То обстоятельство, что работу над франкмасонством я производил в тюремных условиях, располагая очень ограниченным количеством книг, пошло мне на пользу. С основной марксистской литературой я не был до этого времени знаком вовсе. Очерки Антонио Лабриолы имели характер философских памфлетов. Они предполагали знания, которых у меня не было и которые мне приходилось заменять догадками. От опытов Лабриолы я отошел с целым ворохом гипотез в голове. Работа над франкмасонством явилась для меня проверкой собственных гипотез. Я не открыл ничего нового. Все те методологические выводы, к которым я приходил, давно уже были сделаны и применялись на деле. Но я приходил к ним ощупью и до некоторой степени самостоятельно. Думаю, что это имело значение для всего моего дальнейшего идейного развития. Я находил затем в работах Маркса, Энгельса, Плеханова, Меринга подтверждение того, что в тюрьме мне казалось моей собственной догадкой, еще только подлежащей проверке и обоснованию. Исторический материализм не был мною воспринят сразу в догматической форме.

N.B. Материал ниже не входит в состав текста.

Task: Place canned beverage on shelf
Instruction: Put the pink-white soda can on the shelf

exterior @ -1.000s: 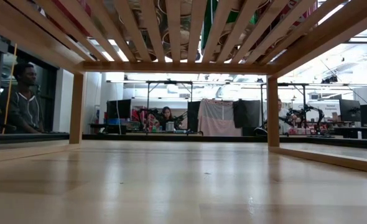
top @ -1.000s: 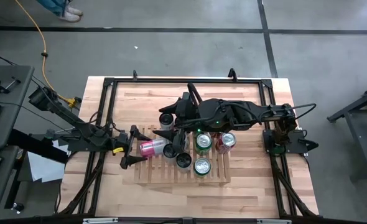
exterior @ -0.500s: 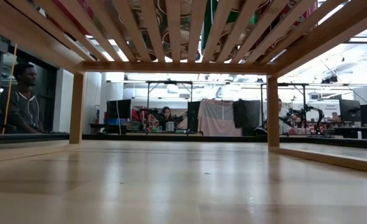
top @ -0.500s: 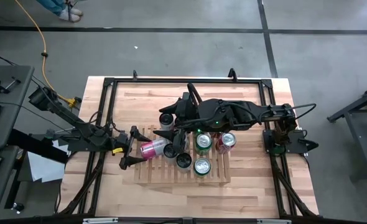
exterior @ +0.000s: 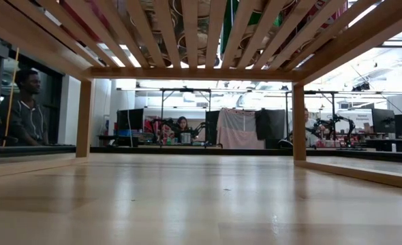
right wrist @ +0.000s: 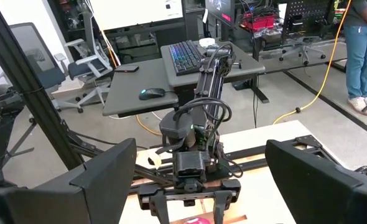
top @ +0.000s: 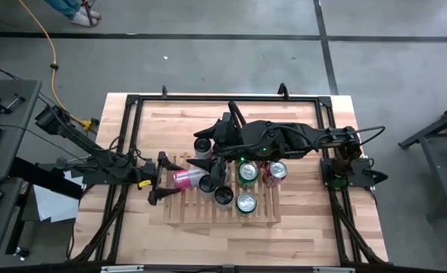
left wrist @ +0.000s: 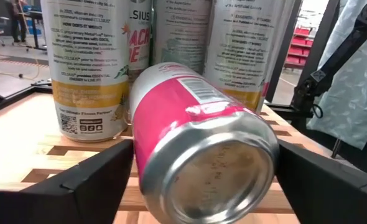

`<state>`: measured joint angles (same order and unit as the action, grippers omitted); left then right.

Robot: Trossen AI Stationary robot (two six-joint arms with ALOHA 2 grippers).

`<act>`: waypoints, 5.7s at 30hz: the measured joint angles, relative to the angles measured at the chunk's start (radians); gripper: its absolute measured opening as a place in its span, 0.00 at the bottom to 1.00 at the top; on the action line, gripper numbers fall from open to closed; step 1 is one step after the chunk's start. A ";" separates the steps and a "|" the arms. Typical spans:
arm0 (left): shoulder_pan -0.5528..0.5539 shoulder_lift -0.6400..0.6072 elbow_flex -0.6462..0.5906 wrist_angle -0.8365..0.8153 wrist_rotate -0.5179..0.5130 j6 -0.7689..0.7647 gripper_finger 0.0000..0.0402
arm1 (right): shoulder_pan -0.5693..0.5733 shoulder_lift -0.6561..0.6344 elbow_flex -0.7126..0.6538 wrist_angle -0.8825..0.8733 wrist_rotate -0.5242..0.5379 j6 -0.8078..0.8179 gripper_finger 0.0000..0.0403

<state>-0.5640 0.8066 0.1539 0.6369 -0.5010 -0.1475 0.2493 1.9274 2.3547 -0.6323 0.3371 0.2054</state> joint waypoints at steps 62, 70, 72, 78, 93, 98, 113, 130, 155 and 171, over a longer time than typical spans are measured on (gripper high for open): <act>-0.073 -0.272 0.363 -0.166 0.032 0.335 0.74 | -0.052 0.006 0.000 0.009 -0.150 -0.181 0.84; -0.072 -0.209 0.396 -0.167 0.019 0.337 0.74 | -0.056 0.021 0.000 -0.009 -0.174 -0.189 0.84; -0.071 -0.194 0.406 -0.168 0.016 0.347 0.74 | -0.060 0.023 0.000 -0.006 -0.212 -0.196 0.84; -0.071 -0.150 0.448 -0.167 -0.006 0.399 0.74 | -0.066 0.042 0.000 -0.016 -0.252 -0.214 0.84; -0.072 -0.085 0.474 -0.160 -0.032 0.413 0.74 | -0.080 0.053 0.000 0.013 -0.335 -0.203 0.79; -0.072 -0.085 0.474 -0.156 -0.048 0.414 0.80 | -0.080 0.053 0.000 0.012 -0.337 -0.202 0.71; -0.072 -0.168 0.547 -0.404 -0.111 0.304 0.83 | -0.086 0.025 -0.002 -0.044 -0.312 -0.206 0.71; -0.071 -0.185 0.911 -0.952 -0.307 -0.370 0.84 | -0.054 0.010 -0.001 -0.165 -0.284 -0.487 0.71; -0.071 -0.123 0.970 -0.973 -0.145 -0.660 0.84 | -0.059 0.066 -0.001 -0.036 -0.259 -0.570 0.71; -0.042 0.022 0.970 -1.033 0.173 -0.823 0.84 | -0.021 0.065 0.000 0.031 -0.461 -0.462 0.71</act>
<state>-0.6056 0.8282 1.1236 -0.3957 -0.3284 -0.9709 0.2286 1.9926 2.3550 -0.6016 -0.1235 -0.2566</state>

Диалектика предстала предо мною впервые не в абстрактных своих определениях, а в виде живой пружины, которую я находил в самом историческом процессе, поскольку старался понять его.

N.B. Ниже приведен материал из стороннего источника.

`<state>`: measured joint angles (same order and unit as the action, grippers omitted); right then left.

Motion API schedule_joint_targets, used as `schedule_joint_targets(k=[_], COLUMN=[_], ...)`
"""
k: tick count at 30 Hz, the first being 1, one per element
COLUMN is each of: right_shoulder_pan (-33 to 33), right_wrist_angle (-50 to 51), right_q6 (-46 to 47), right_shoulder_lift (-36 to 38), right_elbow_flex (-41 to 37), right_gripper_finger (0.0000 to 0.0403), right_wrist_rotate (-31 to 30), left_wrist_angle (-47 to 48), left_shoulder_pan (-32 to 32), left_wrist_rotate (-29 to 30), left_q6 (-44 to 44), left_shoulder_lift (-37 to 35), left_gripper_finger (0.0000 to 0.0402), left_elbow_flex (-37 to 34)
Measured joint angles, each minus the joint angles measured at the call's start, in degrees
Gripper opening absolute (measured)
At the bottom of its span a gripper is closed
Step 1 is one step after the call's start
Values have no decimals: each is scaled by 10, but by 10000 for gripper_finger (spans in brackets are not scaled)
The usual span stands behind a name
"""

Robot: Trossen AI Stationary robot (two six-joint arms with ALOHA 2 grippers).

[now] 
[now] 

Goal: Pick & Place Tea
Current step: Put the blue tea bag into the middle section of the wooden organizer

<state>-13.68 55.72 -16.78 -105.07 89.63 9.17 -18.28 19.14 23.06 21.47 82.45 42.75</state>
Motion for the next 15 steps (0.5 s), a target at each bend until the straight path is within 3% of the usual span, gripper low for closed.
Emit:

В стране тем временем начинался прибой. Тут историческая диалектика тоже работала на славу, но практически и в очень широком масштабе. Студенческое движение вылилось в демонстрации. Казаки стегали студентов. Либералы возмущались, ибо обижали их сыновей. Социал-демократия крепла, все больше сливаясь с рабочим движением. Революция переставала быть привилегированным занятием интеллигентских кружков. Число арестованных рабочих росло. В тюрьме становилось, несмотря на тесноту, легче дышать. К концу второго года мы получили приговор по делу Южно-русского союза: четыре главных обвиняемых ссылались на 4 года в Восточную Сибирь. Нам пришлось еще провести свыше полугода в московской пересыльной тюрьме. Это было время усиленной теоретической работы. Здесь я впервые услышал о Ленине и проштудировал его незадолго перед тем вышедшую книгу о развитии русского капитализма. Здесь я написал и передал на волю брошюру о рабочем движении в Николаеве, напечатанную вскоре в Женеве. Из московской пересыльной нас увезли летом. Далее следовали еще остановки в ряде тюрем. На место ссылки мы попали только осенью 1900 г.